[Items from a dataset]
^^^^^^^^^^^^^^^^

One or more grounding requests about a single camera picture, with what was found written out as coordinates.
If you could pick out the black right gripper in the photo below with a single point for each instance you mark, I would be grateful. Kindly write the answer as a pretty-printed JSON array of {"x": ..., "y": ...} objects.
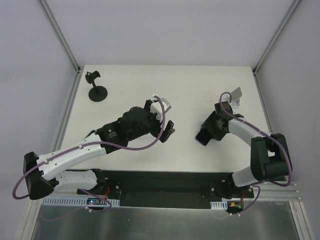
[{"x": 210, "y": 129}]

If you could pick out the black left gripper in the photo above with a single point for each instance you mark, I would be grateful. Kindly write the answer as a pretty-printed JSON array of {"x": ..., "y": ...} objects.
[{"x": 158, "y": 127}]

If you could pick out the blue smartphone black screen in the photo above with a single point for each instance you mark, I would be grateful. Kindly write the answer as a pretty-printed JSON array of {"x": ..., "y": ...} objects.
[{"x": 203, "y": 137}]

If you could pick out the white folding phone stand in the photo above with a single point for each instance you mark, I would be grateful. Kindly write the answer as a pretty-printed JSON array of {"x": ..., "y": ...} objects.
[{"x": 233, "y": 98}]

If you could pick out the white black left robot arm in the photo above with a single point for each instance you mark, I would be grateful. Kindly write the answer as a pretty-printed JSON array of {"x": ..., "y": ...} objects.
[{"x": 51, "y": 173}]

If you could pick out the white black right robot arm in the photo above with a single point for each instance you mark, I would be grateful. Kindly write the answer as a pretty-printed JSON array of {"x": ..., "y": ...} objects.
[{"x": 269, "y": 155}]

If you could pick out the black round-base phone holder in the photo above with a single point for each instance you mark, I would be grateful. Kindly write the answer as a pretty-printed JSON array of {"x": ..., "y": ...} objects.
[{"x": 97, "y": 93}]

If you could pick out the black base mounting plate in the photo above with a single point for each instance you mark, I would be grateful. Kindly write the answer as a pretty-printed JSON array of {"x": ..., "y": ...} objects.
[{"x": 167, "y": 189}]

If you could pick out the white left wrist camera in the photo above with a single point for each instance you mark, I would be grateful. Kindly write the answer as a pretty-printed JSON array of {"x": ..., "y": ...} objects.
[{"x": 155, "y": 108}]

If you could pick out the right white cable duct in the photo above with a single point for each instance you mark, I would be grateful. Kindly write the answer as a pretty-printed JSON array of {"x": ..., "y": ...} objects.
[{"x": 219, "y": 205}]

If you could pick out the white cable duct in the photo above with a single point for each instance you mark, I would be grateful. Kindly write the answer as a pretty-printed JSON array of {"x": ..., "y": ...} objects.
[
  {"x": 71, "y": 201},
  {"x": 219, "y": 205}
]

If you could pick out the aluminium rail right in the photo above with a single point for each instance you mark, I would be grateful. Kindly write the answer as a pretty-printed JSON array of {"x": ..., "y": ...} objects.
[{"x": 272, "y": 192}]

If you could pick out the left white cable duct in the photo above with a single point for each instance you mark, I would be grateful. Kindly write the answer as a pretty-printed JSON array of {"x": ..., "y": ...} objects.
[{"x": 71, "y": 201}]

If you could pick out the right aluminium frame post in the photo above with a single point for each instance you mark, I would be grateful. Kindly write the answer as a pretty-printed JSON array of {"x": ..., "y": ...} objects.
[{"x": 277, "y": 34}]

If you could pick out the aluminium frame post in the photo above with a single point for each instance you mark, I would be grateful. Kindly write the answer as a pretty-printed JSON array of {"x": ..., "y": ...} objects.
[
  {"x": 59, "y": 34},
  {"x": 277, "y": 34}
]

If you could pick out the left aluminium frame post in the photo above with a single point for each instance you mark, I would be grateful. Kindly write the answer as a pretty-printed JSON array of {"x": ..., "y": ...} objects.
[{"x": 59, "y": 34}]

^^^^^^^^^^^^^^^^

**About this task**: Print every entry exactly as written, without the pictures.

**Written solution**:
One or more grounding requests about a single camera picture, with what was found written out as coordinates.
If you could pick out the black right gripper in the photo below with a single point for each instance you mark, I would be grateful. Kindly write the answer as a pretty-printed JSON array of {"x": ..., "y": ...} objects.
[{"x": 210, "y": 129}]

If you could pick out the black left gripper in the photo above with a single point for each instance you mark, I would be grateful. Kindly write the answer as a pretty-printed JSON array of {"x": ..., "y": ...} objects.
[{"x": 158, "y": 127}]

If you could pick out the blue smartphone black screen in the photo above with a single point for each instance you mark, I would be grateful. Kindly write the answer as a pretty-printed JSON array of {"x": ..., "y": ...} objects.
[{"x": 203, "y": 137}]

If you could pick out the white folding phone stand in the photo above with a single point for each instance you mark, I would be grateful. Kindly write the answer as a pretty-printed JSON array of {"x": ..., "y": ...} objects.
[{"x": 233, "y": 98}]

If you could pick out the white black left robot arm in the photo above with a single point for each instance you mark, I would be grateful. Kindly write the answer as a pretty-printed JSON array of {"x": ..., "y": ...} objects.
[{"x": 51, "y": 173}]

If you could pick out the white black right robot arm in the photo above with a single point for each instance you mark, I would be grateful. Kindly write the answer as a pretty-printed JSON array of {"x": ..., "y": ...} objects.
[{"x": 269, "y": 155}]

If you could pick out the black round-base phone holder in the photo above with a single point for each instance you mark, I would be grateful. Kindly write the answer as a pretty-printed JSON array of {"x": ..., "y": ...} objects.
[{"x": 97, "y": 93}]

If you could pick out the black base mounting plate in the photo above with a single point for each instance you mark, I would be grateful. Kindly write the answer as a pretty-printed JSON array of {"x": ..., "y": ...} objects.
[{"x": 167, "y": 189}]

If you could pick out the white left wrist camera in the photo above with a single point for each instance you mark, I would be grateful. Kindly write the answer as a pretty-printed JSON array of {"x": ..., "y": ...} objects.
[{"x": 155, "y": 108}]

If you could pick out the right white cable duct in the photo above with a single point for each instance you mark, I would be grateful. Kindly write the answer as a pretty-printed JSON array of {"x": ..., "y": ...} objects.
[{"x": 219, "y": 205}]

If you could pick out the white cable duct in the photo above with a single point for each instance you mark, I would be grateful. Kindly write the answer as a pretty-printed JSON array of {"x": ..., "y": ...} objects.
[
  {"x": 71, "y": 201},
  {"x": 219, "y": 205}
]

If you could pick out the aluminium rail right in the photo above with a single point for each instance you mark, I would be grateful. Kindly write the answer as a pretty-printed JSON array of {"x": ..., "y": ...} objects.
[{"x": 272, "y": 192}]

If you could pick out the left white cable duct in the photo above with a single point for each instance you mark, I would be grateful. Kindly write the answer as a pretty-printed JSON array of {"x": ..., "y": ...} objects.
[{"x": 71, "y": 201}]

If you could pick out the right aluminium frame post in the photo above with a single point for each instance you mark, I would be grateful. Kindly write the answer as a pretty-printed JSON array of {"x": ..., "y": ...} objects.
[{"x": 277, "y": 34}]

If you could pick out the aluminium frame post in the photo above with a single point for each instance you mark, I would be grateful. Kindly write the answer as a pretty-printed JSON array of {"x": ..., "y": ...} objects.
[
  {"x": 59, "y": 34},
  {"x": 277, "y": 34}
]

If you could pick out the left aluminium frame post in the photo above with a single point for each instance you mark, I would be grateful. Kindly write the answer as a pretty-printed JSON array of {"x": ..., "y": ...} objects.
[{"x": 59, "y": 34}]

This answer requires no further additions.